= Exercise =
Take the data below and filter it for lines containing the word "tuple"; show each line found.

Records from a collection:
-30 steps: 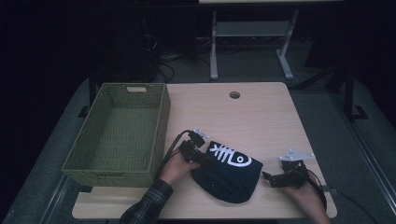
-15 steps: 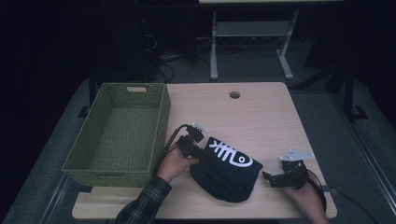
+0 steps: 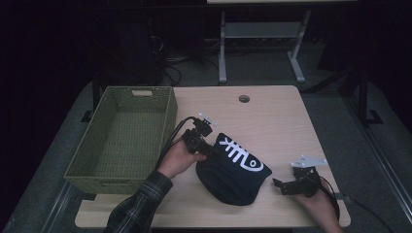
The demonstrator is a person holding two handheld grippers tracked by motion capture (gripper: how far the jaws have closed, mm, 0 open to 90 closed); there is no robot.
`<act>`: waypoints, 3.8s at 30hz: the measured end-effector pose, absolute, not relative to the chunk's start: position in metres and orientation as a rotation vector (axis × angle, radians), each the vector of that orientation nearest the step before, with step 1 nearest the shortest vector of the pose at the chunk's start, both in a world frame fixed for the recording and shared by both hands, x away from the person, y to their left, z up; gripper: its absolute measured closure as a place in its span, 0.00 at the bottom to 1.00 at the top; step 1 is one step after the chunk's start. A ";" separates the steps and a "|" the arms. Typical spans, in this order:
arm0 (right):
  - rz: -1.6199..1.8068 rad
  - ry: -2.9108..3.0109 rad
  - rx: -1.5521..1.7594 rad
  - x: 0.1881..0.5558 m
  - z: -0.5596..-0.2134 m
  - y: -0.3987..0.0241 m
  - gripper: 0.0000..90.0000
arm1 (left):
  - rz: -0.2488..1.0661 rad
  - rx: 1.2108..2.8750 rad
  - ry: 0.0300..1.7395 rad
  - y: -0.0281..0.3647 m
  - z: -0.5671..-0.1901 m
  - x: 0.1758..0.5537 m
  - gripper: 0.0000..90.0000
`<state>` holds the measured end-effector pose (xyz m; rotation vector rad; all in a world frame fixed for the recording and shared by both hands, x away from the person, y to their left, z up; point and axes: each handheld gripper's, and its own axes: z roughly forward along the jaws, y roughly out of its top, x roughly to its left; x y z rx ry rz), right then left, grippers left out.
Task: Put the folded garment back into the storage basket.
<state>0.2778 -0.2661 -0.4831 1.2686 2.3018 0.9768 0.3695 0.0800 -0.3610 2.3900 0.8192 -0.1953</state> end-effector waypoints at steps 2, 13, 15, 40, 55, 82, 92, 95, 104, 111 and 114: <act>0.977 2.301 1.268 0.278 -0.483 -0.266 0.04 | -0.198 2.385 0.809 0.080 -0.355 0.370 0.81; 0.977 2.301 1.268 0.278 -0.483 -0.266 0.04 | -0.202 2.379 0.759 0.091 -0.327 0.375 0.81; 0.977 2.307 1.260 0.278 -0.483 -0.266 0.02 | -0.177 2.378 0.765 0.095 -0.321 0.374 0.81; 0.972 2.313 1.258 0.279 -0.483 -0.266 0.02 | -0.083 2.319 0.822 0.145 -0.248 0.372 0.81; 0.971 2.313 1.258 0.279 -0.483 -0.266 0.02 | -0.068 2.285 0.887 0.189 -0.214 0.370 0.81; 0.972 2.313 1.258 0.279 -0.483 -0.266 0.02 | 0.061 2.124 1.071 0.297 -0.172 0.347 0.81; 0.972 2.313 1.258 0.279 -0.483 -0.266 0.02 | 0.107 2.075 1.181 0.336 -0.180 0.340 0.81; 0.972 2.312 1.258 0.279 -0.483 -0.266 0.02 | 0.109 2.059 1.214 0.344 -0.190 0.340 0.81; 0.972 2.313 1.259 0.279 -0.483 -0.266 0.02 | 0.102 2.032 1.301 0.359 -0.218 0.344 0.81; 0.972 2.312 1.258 0.279 -0.483 -0.266 0.02 | 0.092 2.026 1.359 0.365 -0.238 0.346 0.81; 0.973 2.312 1.258 0.279 -0.483 -0.266 0.02 | 0.086 2.016 1.378 0.368 -0.244 0.346 0.81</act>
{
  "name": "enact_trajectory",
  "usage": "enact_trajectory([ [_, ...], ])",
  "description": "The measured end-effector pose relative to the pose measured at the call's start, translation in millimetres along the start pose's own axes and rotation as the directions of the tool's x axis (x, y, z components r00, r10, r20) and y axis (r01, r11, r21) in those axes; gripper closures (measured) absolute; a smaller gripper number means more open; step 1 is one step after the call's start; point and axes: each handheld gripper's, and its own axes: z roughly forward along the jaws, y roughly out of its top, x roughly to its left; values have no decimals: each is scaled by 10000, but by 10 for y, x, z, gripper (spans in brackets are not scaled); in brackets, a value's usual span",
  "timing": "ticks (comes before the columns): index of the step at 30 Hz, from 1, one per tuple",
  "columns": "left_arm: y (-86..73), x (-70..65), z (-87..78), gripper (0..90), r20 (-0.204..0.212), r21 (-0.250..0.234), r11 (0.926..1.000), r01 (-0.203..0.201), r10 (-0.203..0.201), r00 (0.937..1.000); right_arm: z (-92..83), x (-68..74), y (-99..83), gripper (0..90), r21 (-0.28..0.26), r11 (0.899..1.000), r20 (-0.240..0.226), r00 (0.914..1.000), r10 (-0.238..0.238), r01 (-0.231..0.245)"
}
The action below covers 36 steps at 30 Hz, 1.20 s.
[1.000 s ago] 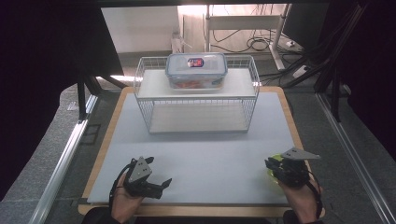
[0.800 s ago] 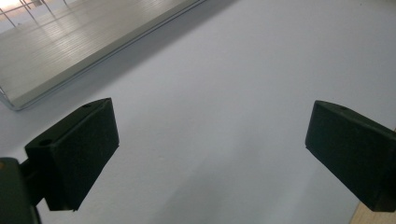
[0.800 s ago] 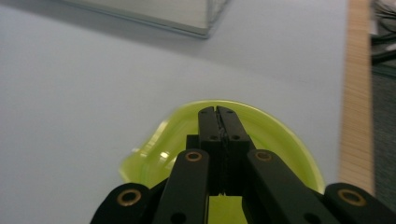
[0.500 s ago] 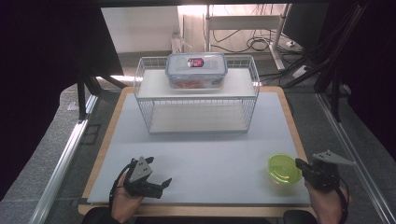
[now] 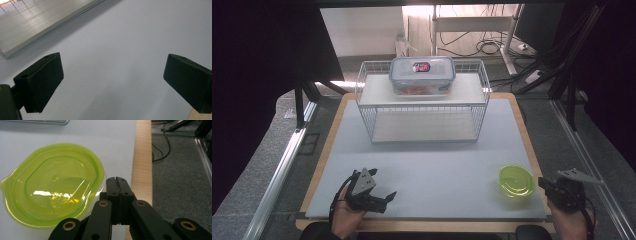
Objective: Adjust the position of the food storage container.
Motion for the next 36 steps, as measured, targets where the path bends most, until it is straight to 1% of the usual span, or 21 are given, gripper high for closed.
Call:
enact_trajectory([
  [3,-1,-1,3,27,-11,30,10000,-10,10,10000,25,22,-1,900,64,10000,-163,9999,-37,38],
  [6,-1,-2,3,27,-3,27,10000,-15,15,10000,57,43,-7,900,188,9998,-182,9998,-45,48],
  [10,0,-6,13,27,8,87,9999,-54,54,10000,96,92,-2,900,212,9998,-434,9991,-21,30],
  [12,1,-11,16,28,14,104,9999,-76,76,10000,133,140,7,899,286,9994,-624,9979,-162,180],
  [14,1,-13,18,28,20,116,9999,-85,85,10000,172,195,16,899,407,9984,-707,9968,-363,392],
  [17,1,-13,19,28,27,129,9999,-93,93,10000,215,244,22,899,538,9971,-795,9956,-487,531],
  [19,1,-12,20,28,22,151,9998,-123,123,9999,236,248,16,899,611,9968,-854,9953,-466,519],
  [24,0,-19,30,28,54,193,9997,-125,124,9999,290,226,-13,898,806,9962,-1020,9945,-233,316],
  [27,0,-21,33,28,58,214,9997,-137,135,9999,311,222,-21,893,872,9957,-1091,9938,-203,299],
  [31,-1,-21,34,28,68,227,9996,-145,143,9999,323,188,-35,885,1002,9949,-989,9951,-46,146],
  [36,-1,-22,40,28,74,285,9994,-173,171,9998,310,156,-35,880,883,9961,-955,9954,48,37],
])
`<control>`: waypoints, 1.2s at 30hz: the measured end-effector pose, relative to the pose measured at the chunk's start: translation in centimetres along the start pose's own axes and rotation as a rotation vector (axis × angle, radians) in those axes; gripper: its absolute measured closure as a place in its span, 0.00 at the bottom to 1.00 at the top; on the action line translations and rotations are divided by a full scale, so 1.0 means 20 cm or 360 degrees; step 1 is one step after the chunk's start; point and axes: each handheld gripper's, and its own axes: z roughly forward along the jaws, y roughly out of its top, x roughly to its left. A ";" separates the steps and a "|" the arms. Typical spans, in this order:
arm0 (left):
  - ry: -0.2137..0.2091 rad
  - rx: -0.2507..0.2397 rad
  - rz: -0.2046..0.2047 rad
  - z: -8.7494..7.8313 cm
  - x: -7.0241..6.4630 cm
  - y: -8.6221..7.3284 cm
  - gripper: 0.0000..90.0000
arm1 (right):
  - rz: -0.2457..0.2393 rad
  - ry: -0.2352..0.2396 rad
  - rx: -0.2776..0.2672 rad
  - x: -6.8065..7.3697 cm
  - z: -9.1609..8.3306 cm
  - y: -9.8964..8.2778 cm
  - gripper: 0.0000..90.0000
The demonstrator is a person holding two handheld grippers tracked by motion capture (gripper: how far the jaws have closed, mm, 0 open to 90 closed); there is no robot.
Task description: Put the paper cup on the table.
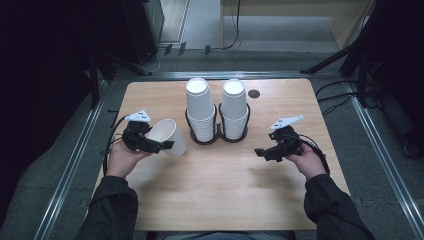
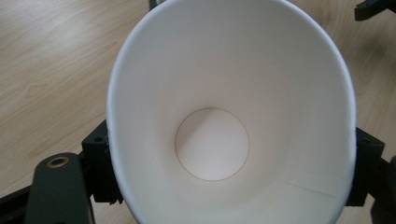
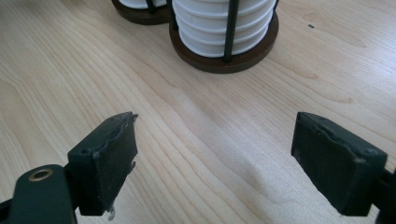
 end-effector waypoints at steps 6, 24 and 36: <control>0.0052 -0.0013 -0.0039 0.00 0.08 -0.02 0.20 | -0.0013 0.0002 0.0005 0.01 -0.01 -0.01 0.16; 0.0303 0.0098 -0.0123 0.00 0.29 -0.05 0.19 | -0.0010 -0.0024 0.0015 0.02 -0.04 -0.06 0.16; 0.0403 0.0179 -0.0097 -0.01 0.35 -0.06 0.18 | 0.0021 -0.0054 0.0018 0.01 -0.07 -0.10 0.16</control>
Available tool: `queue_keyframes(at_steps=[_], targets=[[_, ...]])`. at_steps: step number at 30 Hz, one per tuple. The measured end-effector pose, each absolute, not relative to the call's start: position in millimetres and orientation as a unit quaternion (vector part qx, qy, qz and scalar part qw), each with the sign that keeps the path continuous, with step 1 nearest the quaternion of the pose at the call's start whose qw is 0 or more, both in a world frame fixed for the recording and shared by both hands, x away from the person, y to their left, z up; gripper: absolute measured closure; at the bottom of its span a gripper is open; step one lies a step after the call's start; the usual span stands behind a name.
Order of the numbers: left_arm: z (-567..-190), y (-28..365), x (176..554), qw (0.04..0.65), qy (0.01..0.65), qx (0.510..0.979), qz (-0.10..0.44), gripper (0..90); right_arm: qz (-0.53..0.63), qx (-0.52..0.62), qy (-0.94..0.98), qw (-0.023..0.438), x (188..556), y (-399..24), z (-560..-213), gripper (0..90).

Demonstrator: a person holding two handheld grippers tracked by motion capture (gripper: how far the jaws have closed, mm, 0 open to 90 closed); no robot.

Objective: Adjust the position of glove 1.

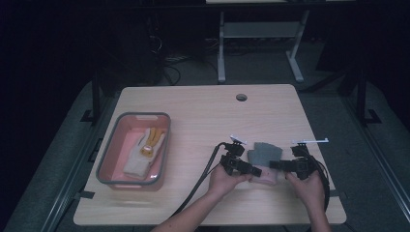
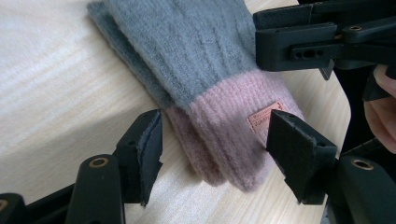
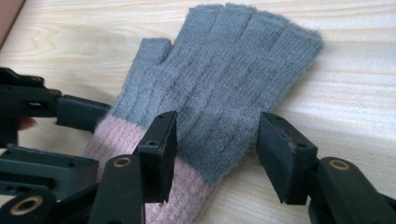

= Your solution =
  "timing": "ticks (comes before the columns): index of the step at 30 Hz, from 1, one per tuple",
Available tool: `queue_keyframes(at_steps=[_], targets=[[_, ...]])`. at_steps: step number at 30 Hz, one per tuple. The measured end-effector pose, each absolute, not relative to the call's start: position in millimetres and orientation as a unit quaternion (vector part qx, qy, qz and scalar part qw), each with the sign that keeps the path continuous, with step 1 nearest the quaternion of the pose at the call's start whose qw is 0 or more, both in a world frame fixed for the recording and shared by both hands, x away from the person, y to their left, z up; gripper: absolute measured closure; at the bottom of its span a gripper is open; step one lies a step after the call's start; the usual span stands behind a name.

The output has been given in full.